Top of EXCERPTED RECORDS
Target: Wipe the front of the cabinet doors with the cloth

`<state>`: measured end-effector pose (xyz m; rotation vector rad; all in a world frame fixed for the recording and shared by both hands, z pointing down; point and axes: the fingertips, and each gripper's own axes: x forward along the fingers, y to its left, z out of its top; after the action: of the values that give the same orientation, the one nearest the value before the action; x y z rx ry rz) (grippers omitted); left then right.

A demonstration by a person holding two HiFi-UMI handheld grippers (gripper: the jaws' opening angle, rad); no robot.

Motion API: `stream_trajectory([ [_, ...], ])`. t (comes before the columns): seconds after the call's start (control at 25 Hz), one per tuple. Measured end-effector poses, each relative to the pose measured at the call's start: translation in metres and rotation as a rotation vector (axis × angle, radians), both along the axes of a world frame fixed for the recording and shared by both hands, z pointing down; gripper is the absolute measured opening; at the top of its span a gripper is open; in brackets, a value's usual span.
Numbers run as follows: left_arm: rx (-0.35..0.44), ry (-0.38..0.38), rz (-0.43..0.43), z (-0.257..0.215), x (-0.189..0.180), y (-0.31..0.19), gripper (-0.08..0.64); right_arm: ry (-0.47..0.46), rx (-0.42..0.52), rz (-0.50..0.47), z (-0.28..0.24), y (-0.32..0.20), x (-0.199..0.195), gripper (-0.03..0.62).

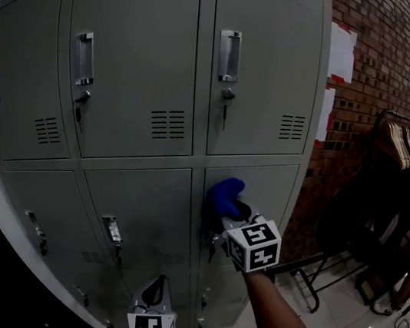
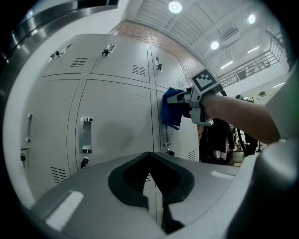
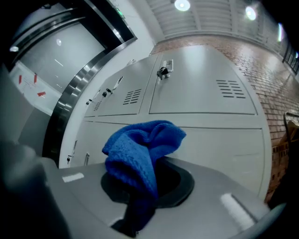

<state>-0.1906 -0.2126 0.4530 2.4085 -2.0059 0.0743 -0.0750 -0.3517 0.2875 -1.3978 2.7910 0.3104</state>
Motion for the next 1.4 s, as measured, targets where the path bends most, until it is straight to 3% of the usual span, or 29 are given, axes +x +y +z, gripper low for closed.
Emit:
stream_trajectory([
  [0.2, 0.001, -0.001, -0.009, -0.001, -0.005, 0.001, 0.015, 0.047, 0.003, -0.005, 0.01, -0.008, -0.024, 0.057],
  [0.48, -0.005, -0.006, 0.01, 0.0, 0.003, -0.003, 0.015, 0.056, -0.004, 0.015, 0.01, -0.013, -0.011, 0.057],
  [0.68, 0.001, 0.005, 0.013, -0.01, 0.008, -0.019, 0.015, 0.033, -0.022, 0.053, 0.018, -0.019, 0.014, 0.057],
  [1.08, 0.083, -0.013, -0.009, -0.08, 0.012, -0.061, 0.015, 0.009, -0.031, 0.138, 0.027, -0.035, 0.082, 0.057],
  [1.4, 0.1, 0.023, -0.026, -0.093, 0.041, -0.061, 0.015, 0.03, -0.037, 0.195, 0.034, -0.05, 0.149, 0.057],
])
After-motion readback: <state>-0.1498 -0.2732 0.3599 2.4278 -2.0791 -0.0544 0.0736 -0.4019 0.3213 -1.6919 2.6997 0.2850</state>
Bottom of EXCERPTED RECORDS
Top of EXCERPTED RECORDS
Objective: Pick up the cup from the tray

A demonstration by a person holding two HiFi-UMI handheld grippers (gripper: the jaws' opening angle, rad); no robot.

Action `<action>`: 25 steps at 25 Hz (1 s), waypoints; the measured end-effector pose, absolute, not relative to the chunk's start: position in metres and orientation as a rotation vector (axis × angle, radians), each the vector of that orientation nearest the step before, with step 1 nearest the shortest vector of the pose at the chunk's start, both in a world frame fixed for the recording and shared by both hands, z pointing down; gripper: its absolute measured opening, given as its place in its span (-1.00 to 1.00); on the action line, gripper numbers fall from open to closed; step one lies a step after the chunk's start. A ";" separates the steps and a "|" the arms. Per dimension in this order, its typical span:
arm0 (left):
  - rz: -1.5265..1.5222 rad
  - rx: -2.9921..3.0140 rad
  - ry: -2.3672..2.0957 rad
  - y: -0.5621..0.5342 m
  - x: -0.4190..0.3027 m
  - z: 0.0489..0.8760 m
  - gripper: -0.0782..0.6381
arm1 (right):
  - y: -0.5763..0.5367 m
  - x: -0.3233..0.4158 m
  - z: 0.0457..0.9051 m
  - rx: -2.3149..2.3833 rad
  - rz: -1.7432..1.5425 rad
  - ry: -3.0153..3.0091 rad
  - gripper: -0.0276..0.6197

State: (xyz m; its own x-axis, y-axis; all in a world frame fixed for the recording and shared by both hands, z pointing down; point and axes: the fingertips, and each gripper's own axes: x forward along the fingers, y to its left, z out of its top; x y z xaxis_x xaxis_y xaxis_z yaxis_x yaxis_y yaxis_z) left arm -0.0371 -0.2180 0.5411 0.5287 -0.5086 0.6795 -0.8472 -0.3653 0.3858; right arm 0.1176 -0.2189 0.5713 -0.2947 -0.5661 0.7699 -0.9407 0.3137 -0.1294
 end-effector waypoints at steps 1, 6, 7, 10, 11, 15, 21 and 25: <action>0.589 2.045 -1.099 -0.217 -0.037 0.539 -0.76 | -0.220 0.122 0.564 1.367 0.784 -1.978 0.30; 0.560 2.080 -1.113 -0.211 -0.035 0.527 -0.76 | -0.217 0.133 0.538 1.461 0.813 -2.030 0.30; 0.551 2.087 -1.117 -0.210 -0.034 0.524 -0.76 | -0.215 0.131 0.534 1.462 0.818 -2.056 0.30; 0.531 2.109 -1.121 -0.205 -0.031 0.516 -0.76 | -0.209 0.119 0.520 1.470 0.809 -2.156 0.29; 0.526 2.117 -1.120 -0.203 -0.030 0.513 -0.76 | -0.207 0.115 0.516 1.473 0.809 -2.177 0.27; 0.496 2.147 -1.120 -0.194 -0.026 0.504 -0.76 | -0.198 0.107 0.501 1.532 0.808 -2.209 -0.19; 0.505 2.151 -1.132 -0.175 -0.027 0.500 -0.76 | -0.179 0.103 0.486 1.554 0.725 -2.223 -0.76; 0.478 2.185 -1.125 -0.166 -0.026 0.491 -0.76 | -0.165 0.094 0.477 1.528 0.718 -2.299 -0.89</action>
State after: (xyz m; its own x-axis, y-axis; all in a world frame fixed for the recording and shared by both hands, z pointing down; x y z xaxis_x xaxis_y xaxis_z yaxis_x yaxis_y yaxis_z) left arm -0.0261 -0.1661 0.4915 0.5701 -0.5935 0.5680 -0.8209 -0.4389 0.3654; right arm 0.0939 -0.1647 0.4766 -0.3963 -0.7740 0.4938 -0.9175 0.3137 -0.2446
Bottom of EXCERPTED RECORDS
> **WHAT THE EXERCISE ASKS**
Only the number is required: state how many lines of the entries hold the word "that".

> **WRITTEN SOLUTION**
2